* [WHAT IS REQUIRED] Copy out the data below as written; omit any images.

* [STORED DATA]
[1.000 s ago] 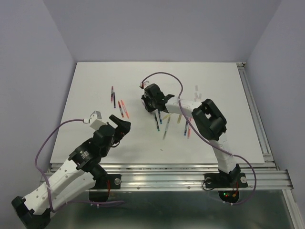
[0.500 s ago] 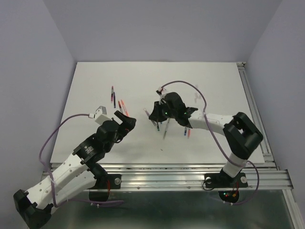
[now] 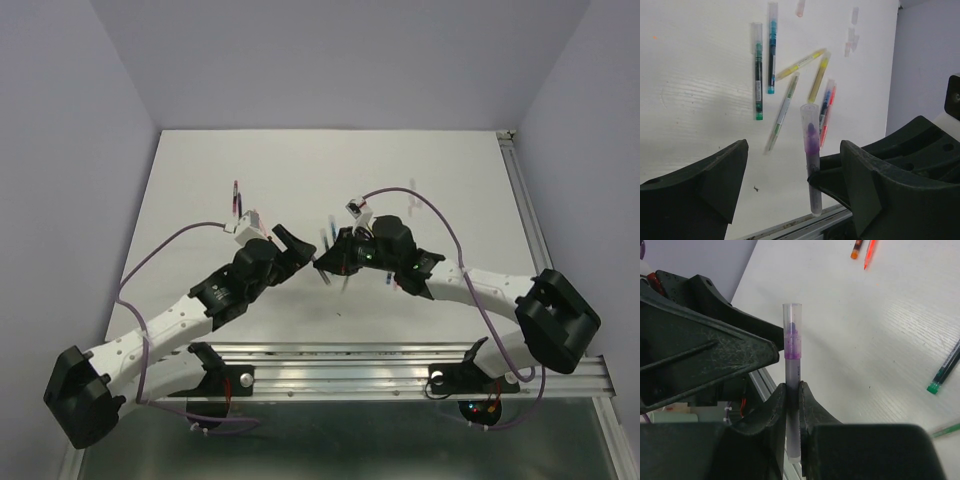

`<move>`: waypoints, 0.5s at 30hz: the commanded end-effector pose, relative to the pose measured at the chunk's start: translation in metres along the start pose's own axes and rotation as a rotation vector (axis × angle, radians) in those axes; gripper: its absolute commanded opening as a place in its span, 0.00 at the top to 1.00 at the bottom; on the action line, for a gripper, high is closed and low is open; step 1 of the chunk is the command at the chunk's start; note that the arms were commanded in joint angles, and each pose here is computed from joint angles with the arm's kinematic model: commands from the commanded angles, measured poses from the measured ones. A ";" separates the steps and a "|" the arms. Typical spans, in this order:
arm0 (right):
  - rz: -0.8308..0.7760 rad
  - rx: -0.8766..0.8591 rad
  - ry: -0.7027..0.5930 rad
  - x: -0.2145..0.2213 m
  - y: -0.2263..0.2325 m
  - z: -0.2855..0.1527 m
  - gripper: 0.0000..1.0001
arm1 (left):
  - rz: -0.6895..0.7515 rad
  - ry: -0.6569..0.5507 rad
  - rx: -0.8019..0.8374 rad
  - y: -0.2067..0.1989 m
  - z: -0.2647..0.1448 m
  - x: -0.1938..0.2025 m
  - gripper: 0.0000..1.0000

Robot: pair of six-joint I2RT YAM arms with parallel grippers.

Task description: Open the pen caps

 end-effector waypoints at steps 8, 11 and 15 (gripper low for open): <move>0.003 -0.092 -0.016 0.003 0.019 -0.013 0.99 | -0.030 -0.040 0.078 -0.038 0.013 -0.006 0.61; 0.006 -0.099 -0.002 0.007 0.020 -0.015 0.99 | -0.027 -0.051 0.073 -0.041 0.015 -0.007 0.86; -0.002 -0.108 0.019 0.011 0.021 -0.018 0.98 | -0.030 -0.038 0.055 -0.039 0.020 -0.001 1.00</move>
Point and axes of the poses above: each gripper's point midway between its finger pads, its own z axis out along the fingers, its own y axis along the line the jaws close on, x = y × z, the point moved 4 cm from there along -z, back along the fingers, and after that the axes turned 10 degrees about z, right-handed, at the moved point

* [RESPONSE BELOW]
[1.000 s ago] 
[0.500 s ago] 
[now] 

`<move>`: waypoints, 0.5s at 30hz: the commanded end-effector pose, relative to the pose measured at the chunk's start: translation in metres along the start pose's own axes and rotation as a rotation vector (axis × angle, radians) in those axes; gripper: its absolute commanded opening as a place in its span, 0.00 at the top to 1.00 at the bottom; on the action line, for a gripper, high is closed and low is open; step 1 of the chunk is the command at the chunk's start; note that the arms were commanded in joint angles, and each pose here is computed from joint angles with the arm's kinematic model: commands from the commanded angles, measured poses from the measured ones. A ";" separates the steps and a "|" the arms. Typical spans, in this order:
arm0 (right):
  - rz: -0.8308..0.7760 rad
  - rx: -0.8766..0.8591 rad
  - ry: -0.7027..0.5930 rad
  - x: -0.2145..0.2213 m
  - y: -0.2263..0.2325 m
  - z: -0.2855..0.1527 m
  - gripper: 0.0000..1.0001
arm1 (left):
  - rz: -0.6895..0.7515 rad
  - ry: -0.6569..0.5507 rad
  - rx: -0.8019..0.8374 rad
  - y: -0.2067..0.1989 m
  - z: -0.2647..0.1448 m
  - x: -0.1938..0.2025 m
  - gripper: 0.0000..1.0000

Robot: pair of six-joint I2RT YAM arms with parallel grippers.

Task description: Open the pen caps

 end-effector waypoints at steps 8, 11 and 15 (gripper low for open): <move>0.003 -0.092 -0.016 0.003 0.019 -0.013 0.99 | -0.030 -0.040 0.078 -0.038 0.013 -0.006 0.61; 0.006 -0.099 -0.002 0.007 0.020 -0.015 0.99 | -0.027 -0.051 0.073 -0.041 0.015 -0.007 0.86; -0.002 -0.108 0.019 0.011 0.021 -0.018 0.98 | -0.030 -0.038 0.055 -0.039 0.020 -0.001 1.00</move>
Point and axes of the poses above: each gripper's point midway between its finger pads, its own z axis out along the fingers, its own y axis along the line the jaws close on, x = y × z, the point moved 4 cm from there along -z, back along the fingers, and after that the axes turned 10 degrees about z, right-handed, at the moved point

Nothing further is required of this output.